A veces lloraba amordazando mi boca con los dedos para no terminar en un hueco inmundo por haber hecho ruido. Otras he comido tierra con pasta dental por no hacerle daño a un pobre canino que no entendía de salvajismo humano. Una vez una fuerza sobrenatural me hizo ponerme en pie después de horas de excesivo ejercicio para escupirle en la cara a un rollizo instructor, apodado «El lobo».

Pasados algunos meses hice un trato con mi madre. Si entraba a la tabla de honor del tercio superior de la escuela, me retiraría del lugar.

No pasó mucho tiempo más para cumplir mi cometido. Hubiera desarrollado la teoría de la relatividad potenciada al cuadrado por salir del maldito lugar.

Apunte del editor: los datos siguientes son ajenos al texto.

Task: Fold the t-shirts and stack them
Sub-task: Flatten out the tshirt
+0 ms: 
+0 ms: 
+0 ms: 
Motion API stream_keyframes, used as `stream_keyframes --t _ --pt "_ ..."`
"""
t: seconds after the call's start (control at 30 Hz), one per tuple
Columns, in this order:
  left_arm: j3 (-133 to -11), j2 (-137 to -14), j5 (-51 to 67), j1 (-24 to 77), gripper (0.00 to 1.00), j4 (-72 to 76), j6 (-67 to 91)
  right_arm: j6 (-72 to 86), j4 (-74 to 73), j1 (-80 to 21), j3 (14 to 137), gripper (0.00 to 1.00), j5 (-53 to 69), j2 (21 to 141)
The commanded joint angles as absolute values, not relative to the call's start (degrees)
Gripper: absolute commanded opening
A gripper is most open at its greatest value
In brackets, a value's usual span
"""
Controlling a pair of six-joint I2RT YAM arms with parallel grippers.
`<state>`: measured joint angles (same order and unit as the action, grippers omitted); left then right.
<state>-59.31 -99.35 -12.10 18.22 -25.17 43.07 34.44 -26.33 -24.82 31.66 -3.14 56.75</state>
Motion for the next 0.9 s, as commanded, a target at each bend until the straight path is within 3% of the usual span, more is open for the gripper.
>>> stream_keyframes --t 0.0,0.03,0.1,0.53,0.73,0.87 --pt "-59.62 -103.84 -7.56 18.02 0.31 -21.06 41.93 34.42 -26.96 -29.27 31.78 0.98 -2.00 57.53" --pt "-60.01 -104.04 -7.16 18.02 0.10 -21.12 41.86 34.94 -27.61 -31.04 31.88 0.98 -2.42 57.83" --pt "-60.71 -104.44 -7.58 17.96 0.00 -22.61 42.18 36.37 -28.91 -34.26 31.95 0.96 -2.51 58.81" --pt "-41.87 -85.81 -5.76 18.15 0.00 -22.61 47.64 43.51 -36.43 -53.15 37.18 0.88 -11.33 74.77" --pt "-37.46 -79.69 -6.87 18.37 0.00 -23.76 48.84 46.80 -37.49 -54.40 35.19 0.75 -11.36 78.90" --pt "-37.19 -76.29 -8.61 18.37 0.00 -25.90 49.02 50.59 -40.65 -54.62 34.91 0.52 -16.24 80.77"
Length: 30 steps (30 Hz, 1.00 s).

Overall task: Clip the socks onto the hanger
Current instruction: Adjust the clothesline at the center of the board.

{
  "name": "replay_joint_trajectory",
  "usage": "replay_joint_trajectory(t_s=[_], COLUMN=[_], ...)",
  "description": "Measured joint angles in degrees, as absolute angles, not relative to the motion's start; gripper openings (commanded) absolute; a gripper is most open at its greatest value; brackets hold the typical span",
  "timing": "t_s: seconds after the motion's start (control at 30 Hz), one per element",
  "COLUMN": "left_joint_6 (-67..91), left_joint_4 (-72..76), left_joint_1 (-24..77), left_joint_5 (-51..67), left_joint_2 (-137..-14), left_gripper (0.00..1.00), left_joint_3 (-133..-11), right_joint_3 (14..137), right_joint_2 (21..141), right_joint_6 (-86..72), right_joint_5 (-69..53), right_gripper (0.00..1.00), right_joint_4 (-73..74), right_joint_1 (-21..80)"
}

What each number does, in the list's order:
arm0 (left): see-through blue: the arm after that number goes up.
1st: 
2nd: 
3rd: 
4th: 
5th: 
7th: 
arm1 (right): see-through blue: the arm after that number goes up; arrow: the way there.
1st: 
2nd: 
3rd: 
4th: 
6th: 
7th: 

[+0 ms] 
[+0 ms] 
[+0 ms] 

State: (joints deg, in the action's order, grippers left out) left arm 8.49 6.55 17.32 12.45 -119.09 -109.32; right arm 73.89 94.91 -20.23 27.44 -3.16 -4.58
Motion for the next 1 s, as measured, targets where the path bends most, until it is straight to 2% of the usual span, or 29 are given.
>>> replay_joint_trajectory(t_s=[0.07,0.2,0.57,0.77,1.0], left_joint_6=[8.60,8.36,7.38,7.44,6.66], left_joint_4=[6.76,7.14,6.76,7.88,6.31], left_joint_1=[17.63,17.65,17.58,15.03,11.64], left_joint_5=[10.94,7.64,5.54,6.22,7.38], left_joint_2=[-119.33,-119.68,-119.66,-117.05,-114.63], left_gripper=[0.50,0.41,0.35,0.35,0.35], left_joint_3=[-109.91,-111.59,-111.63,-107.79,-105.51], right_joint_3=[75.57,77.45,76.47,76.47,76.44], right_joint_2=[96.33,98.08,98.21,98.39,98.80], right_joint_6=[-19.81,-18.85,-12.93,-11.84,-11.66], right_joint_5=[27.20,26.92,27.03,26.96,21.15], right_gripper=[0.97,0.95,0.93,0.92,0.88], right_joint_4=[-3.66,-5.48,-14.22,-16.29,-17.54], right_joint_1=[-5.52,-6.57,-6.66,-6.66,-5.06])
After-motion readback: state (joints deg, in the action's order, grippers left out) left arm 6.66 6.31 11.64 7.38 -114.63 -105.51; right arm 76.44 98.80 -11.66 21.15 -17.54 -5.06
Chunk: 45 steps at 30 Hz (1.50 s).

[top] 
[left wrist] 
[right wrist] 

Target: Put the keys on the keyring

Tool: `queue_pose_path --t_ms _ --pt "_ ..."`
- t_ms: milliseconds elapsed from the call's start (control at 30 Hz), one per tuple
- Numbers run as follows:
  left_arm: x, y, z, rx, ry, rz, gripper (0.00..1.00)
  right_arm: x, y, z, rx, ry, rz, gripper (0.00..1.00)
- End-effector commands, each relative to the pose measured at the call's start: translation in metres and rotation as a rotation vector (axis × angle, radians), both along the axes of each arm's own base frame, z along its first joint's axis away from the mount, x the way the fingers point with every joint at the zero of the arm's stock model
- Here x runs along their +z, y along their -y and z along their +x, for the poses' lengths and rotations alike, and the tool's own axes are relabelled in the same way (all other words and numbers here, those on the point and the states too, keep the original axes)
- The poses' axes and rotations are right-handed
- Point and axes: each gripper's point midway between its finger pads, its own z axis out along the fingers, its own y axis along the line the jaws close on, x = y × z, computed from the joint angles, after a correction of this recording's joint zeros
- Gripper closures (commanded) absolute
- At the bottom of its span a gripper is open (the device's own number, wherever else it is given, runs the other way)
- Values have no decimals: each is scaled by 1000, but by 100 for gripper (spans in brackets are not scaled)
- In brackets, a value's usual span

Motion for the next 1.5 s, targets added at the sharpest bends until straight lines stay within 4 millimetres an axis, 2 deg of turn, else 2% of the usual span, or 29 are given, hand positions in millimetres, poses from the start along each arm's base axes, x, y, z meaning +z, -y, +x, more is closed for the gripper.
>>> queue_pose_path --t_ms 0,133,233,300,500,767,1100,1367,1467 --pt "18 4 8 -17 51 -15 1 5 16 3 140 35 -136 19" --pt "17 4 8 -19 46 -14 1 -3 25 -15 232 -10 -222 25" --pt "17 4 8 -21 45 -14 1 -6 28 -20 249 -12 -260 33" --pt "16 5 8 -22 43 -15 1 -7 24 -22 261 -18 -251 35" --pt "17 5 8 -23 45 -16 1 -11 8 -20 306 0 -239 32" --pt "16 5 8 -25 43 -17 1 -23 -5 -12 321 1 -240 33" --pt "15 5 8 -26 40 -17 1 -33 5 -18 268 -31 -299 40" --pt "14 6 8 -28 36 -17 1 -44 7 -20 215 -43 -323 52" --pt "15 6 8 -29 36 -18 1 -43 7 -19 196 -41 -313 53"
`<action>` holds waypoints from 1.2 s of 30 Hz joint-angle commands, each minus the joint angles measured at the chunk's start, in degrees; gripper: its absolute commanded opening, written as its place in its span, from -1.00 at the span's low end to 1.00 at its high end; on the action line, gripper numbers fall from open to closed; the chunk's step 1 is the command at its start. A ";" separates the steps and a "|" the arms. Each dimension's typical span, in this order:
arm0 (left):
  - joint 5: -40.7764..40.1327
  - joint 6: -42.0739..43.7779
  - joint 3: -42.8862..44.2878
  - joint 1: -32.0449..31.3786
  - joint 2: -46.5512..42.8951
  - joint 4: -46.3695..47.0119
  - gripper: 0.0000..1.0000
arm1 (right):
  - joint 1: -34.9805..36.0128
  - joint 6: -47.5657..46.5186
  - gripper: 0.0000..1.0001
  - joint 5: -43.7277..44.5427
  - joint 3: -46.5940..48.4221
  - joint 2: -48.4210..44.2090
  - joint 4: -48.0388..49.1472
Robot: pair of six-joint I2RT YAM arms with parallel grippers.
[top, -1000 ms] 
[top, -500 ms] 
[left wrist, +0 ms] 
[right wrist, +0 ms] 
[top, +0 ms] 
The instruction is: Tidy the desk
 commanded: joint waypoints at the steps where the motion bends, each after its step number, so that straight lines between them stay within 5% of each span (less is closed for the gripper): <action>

Luego era yo la que le decía a los pre-militares: – ¡Cómo está esa moral! y los culicagados respondían: – ¡Alto, a diez mil pies de altura. El cadete no nace, se hace. Lo posible está hecho, lo imposible lo haremos!

Salí de allí un domingo. Tuve que estudiar una carrera que no me gustaba y fui aquella que ya has leído tantas veces.

No hay nada que me de mas miedo que no ser libre después de eso y mi querida Ana estaba cargando con ese miedo innecesario en mi adultez.

Yo había estado tanto tiempo viviendo solo conmigo que había perdido la noción de lo que se hace en compañía. Mi individualidad rayaba en lo extremo.

Decirle a donde iba era compartir con ella algo que era mío.

¿Por qué me costaba tanto?

Ese día llegué a casa y su sonrisa desbarató cualquier complejidad de la que hubiera que hablar y el discurso de perdón mental que había ensayado por largo rato. No necesitamos discutir nada. Mudas y ciegas nos entrelazamos hasta quedarnos dormidas profundamente.

Me gusta decirle a donde voy ahora, cuando lo digo, siento que tengo un lugar en donde me esperan y eso me hacía mucha falta.